§ EXERCISE DETAILS:
Every record must appear in your copy exactly as written, with no pictures.

◆ ◆ ◆ ◆ ◆ ◆ ◆

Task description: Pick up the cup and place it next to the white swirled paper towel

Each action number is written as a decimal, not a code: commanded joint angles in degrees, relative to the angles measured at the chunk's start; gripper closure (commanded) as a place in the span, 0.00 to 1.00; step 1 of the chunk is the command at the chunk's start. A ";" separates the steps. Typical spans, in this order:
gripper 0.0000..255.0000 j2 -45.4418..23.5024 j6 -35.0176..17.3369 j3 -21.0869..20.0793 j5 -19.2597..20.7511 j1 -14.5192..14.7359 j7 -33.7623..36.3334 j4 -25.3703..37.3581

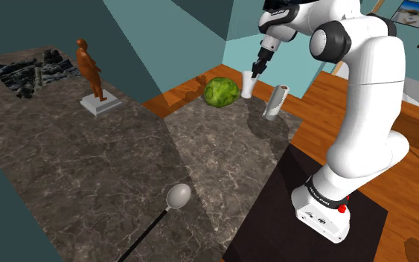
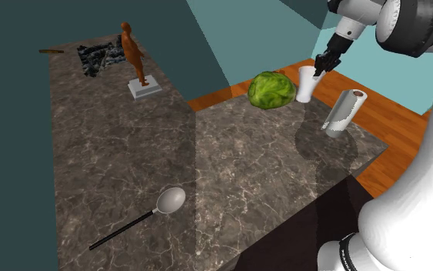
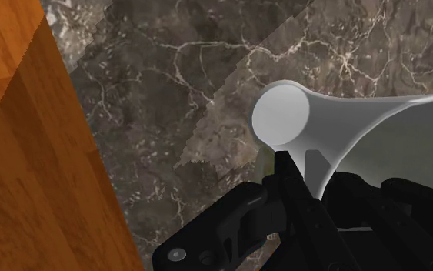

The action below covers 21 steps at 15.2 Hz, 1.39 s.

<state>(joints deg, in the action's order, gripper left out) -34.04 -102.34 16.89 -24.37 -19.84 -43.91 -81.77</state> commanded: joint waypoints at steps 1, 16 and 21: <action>1.00 -0.67 -1.27 -0.13 -0.27 -0.01 -0.42 -0.63; 1.00 -4.21 -6.98 -0.87 -1.69 -0.14 -2.40 -3.18; 0.00 -4.19 -6.97 -0.86 -1.68 -0.13 -2.39 -3.20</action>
<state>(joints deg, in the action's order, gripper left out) -38.24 -109.31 16.02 -26.06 -19.98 -46.30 -84.96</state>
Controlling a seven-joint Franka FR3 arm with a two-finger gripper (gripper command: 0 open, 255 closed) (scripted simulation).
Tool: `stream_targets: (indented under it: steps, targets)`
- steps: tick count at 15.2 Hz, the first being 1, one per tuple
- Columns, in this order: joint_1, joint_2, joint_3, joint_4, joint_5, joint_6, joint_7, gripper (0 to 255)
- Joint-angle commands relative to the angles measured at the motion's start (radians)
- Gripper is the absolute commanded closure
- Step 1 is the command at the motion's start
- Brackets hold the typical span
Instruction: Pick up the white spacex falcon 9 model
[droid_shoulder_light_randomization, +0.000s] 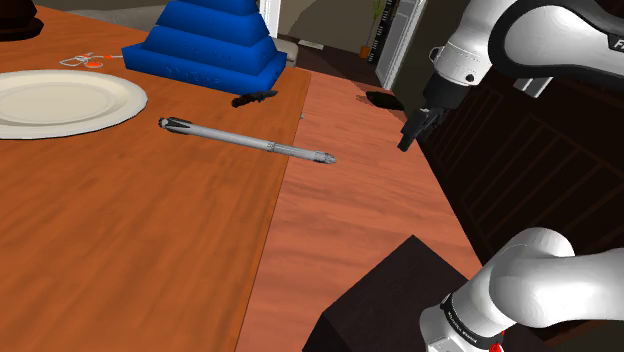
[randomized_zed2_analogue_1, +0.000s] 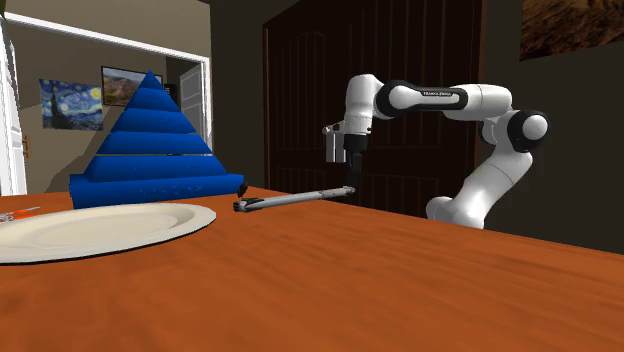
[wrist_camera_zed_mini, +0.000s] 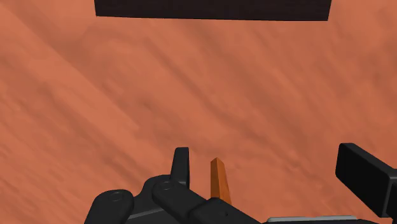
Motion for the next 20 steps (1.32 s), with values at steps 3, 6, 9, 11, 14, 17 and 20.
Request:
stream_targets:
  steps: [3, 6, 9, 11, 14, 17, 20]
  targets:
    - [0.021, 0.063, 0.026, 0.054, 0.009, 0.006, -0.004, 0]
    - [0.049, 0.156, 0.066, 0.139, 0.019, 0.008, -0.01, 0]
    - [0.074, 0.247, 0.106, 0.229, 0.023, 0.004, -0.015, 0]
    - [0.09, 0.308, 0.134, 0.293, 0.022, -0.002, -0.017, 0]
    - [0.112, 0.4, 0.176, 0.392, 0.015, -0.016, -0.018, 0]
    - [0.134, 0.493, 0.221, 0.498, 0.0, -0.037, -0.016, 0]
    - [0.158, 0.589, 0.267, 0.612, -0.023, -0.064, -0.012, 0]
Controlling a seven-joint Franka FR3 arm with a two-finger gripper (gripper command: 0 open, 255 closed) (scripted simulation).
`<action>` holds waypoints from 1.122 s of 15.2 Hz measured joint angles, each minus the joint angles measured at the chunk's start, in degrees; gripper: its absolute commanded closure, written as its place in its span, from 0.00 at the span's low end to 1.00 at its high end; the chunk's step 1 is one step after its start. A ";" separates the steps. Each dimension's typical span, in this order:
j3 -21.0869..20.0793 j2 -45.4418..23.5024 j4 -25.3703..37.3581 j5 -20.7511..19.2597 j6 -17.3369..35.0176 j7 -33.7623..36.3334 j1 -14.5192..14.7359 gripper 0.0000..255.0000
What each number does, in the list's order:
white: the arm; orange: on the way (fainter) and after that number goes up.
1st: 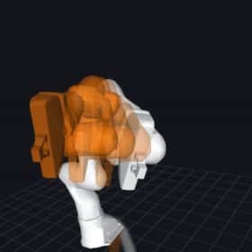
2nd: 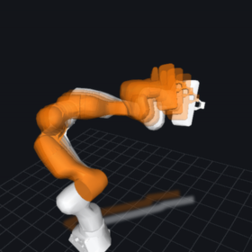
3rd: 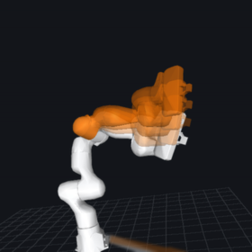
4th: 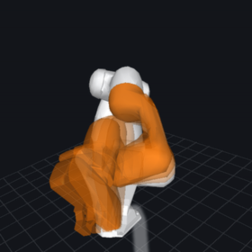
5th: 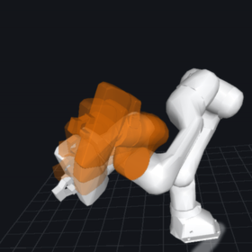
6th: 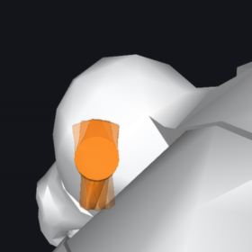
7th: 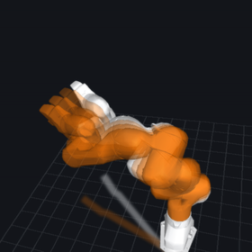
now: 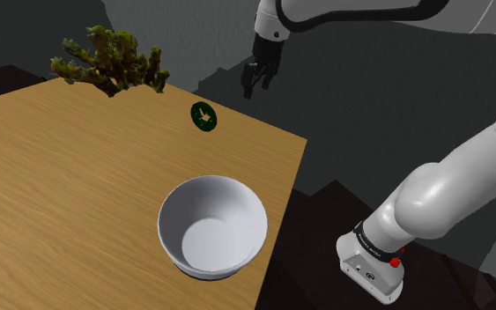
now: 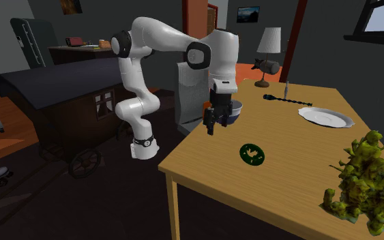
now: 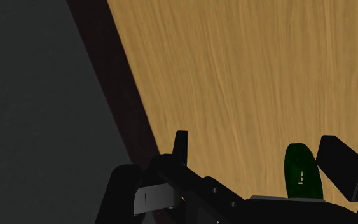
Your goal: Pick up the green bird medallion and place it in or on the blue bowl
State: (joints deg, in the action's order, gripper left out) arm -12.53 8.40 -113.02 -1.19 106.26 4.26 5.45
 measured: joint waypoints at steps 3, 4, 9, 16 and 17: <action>-1.25 -6.07 5.14 -0.40 0.41 1.29 0.88 0.00; -1.70 -7.72 6.53 -0.48 0.49 1.85 1.29 0.00; -3.29 -19.35 17.26 -2.19 0.51 3.91 3.40 0.00; -3.91 -25.80 20.88 -3.23 2.80 5.21 5.04 0.00; -3.89 -26.10 20.26 -3.33 3.72 5.30 5.07 0.00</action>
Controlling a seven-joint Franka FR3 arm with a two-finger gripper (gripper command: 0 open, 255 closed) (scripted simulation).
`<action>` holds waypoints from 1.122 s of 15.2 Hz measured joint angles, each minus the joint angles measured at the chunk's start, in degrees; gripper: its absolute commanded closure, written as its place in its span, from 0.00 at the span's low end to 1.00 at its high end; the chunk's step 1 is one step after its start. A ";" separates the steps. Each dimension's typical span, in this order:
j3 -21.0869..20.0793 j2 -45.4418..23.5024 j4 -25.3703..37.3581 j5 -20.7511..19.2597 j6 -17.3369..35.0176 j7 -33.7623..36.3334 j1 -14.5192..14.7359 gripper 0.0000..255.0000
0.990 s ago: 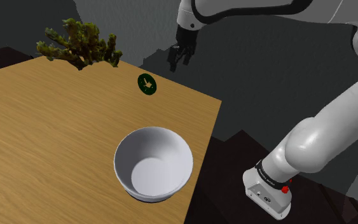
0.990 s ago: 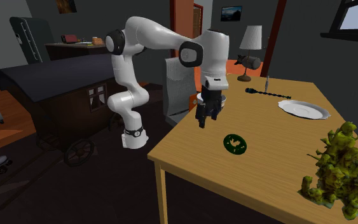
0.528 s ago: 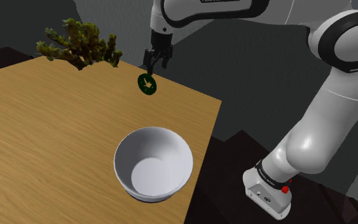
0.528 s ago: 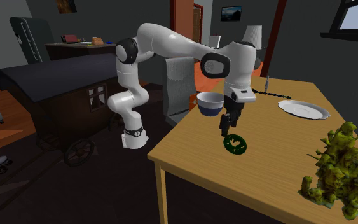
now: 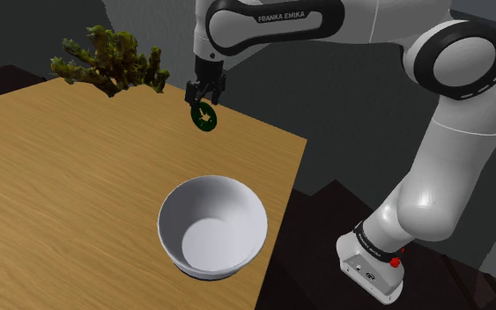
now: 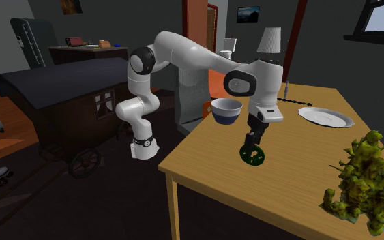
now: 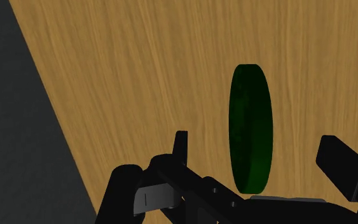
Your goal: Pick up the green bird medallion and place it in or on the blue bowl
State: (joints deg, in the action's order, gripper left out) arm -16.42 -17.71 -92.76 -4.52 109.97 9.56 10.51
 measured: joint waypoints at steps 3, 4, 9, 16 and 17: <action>0.04 -0.44 -1.09 -0.16 1.50 0.13 0.05 0.00; 0.03 -0.45 -1.21 -0.16 1.64 0.16 0.06 0.00; 0.03 -0.47 -1.27 -0.18 1.75 0.18 0.07 0.00; 0.02 -0.44 -1.27 -0.17 1.74 0.18 0.07 1.00; 0.03 -0.44 -1.27 -0.17 1.74 0.18 0.07 1.00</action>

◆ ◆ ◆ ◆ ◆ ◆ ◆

§ EXERCISE RESULT:
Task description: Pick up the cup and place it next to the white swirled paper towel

Each action number is written as a decimal, not a code: commanded joint angles in degrees, relative to the angles measured at the chunk's start; gripper closure (commanded) as a place in the span, 0.00 to 1.00; step 1 of the chunk is the command at the chunk's start. A ";" separates the steps. Typical spans, in this order:
gripper 0.0000..255.0000 j2 -45.4418..23.5024 j6 -35.0176..17.3369 j3 -21.0869..20.0793 j5 -19.2597..20.7511 j1 -14.5192..14.7359 j7 -33.7623..36.3334 j4 -25.3703..37.3581


The action below covers 21 steps at 15.2 Hz, 1.39 s.

<state>(joints deg, in the action's order, gripper left out) -34.04 -102.34 16.89 -24.37 -19.84 -43.91 -81.77</state> commanded: joint waypoints at steps 1, 16 and 21: <action>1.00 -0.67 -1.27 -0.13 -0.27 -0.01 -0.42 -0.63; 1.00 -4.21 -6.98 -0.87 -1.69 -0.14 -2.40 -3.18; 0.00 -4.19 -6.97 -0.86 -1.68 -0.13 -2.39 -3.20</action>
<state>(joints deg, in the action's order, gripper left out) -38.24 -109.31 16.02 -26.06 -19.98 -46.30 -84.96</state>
Controlling a seven-joint Franka FR3 arm with a two-finger gripper (gripper command: 0 open, 255 closed) (scripted simulation).
Tool: `stream_targets: (indented under it: steps, targets)`
- steps: tick count at 15.2 Hz, the first being 1, one per tuple
- Columns, in this order: joint_1, joint_2, joint_3, joint_4, joint_5, joint_6, joint_7, gripper (0 to 255)
- Joint-angle commands relative to the angles measured at the motion's start (radians)
- Gripper is the absolute commanded closure
- Step 1 is the command at the motion's start
- Brackets hold the typical span
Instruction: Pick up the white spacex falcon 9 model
[droid_shoulder_light_randomization, +0.000s] 
[randomized_zed2_analogue_1, +0.000s] 
[wrist_camera_zed_mini, +0.000s] 
Motion for the next 20 steps (1.32 s), with values at steps 3, 6, 9, 11, 14, 17 and 20.
Request:
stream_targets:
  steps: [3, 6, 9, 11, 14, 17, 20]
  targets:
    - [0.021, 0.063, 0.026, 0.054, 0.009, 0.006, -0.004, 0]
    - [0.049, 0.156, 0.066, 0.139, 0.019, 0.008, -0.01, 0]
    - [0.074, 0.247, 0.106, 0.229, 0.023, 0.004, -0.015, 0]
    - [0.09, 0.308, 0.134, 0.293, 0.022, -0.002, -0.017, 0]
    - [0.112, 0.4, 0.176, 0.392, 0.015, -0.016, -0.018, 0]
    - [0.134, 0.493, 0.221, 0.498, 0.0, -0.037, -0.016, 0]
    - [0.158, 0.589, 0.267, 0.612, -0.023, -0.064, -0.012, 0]
Controlling a seven-joint Franka FR3 arm with a two-finger gripper (gripper command: 0 open, 255 closed) (scripted simulation).
`<action>` holds waypoints from 1.122 s of 15.2 Hz measured joint angles, each minus the joint angles measured at the chunk's start, in degrees; gripper: its absolute commanded closure, written as its place in its span, from 0.00 at the span's low end to 1.00 at its high end; the chunk's step 1 is one step after its start. A ";" separates the steps. Each dimension's typical span, in this order:
j3 -21.0869..20.0793 j2 -45.4418..23.5024 j4 -25.3703..37.3581 j5 -20.7511..19.2597 j6 -17.3369..35.0176 j7 -33.7623..36.3334 j1 -14.5192..14.7359 gripper 0.0000..255.0000
What each number does, in the list's order:
white: the arm; orange: on the way (fainter) and after that number goes up.
1st: 
2nd: 
3rd: 
4th: 
5th: 
6th: 
7th: 
now: 
now: 
now: 
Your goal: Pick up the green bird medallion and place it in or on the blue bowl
State: (joints deg, in the action's order, gripper left out) arm -12.53 8.40 -113.02 -1.19 106.26 4.26 5.45
 measured: joint waypoints at steps 3, 4, 9, 16 and 17: <action>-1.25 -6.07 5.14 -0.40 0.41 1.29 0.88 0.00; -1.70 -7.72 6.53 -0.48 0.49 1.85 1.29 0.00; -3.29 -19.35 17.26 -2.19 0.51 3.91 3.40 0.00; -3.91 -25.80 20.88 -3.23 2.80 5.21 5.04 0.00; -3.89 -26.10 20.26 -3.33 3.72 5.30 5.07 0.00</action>
Controlling a seven-joint Franka FR3 arm with a two-finger gripper (gripper command: 0 open, 255 closed) (scripted simulation).
`<action>` holds waypoints from 1.122 s of 15.2 Hz measured joint angles, each minus the joint angles measured at the chunk's start, in degrees; gripper: its absolute commanded closure, written as its place in its span, from 0.00 at the span's low end to 1.00 at its high end; the chunk's step 1 is one step after its start. A ";" separates the steps. Each dimension's typical span, in this order:
j3 -21.0869..20.0793 j2 -45.4418..23.5024 j4 -25.3703..37.3581 j5 -20.7511..19.2597 j6 -17.3369..35.0176 j7 -33.7623..36.3334 j1 -14.5192..14.7359 gripper 0.0000..255.0000
0.990 s ago: 
0.990 s ago: 
0.528 s ago: 
0.528 s ago: 
now: 
now: 
now: 
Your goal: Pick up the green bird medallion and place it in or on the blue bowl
State: (joints deg, in the action's order, gripper left out) arm -16.42 -17.71 -92.76 -4.52 109.97 9.56 10.51
 measured: joint waypoints at steps 3, 4, 9, 16 and 17: <action>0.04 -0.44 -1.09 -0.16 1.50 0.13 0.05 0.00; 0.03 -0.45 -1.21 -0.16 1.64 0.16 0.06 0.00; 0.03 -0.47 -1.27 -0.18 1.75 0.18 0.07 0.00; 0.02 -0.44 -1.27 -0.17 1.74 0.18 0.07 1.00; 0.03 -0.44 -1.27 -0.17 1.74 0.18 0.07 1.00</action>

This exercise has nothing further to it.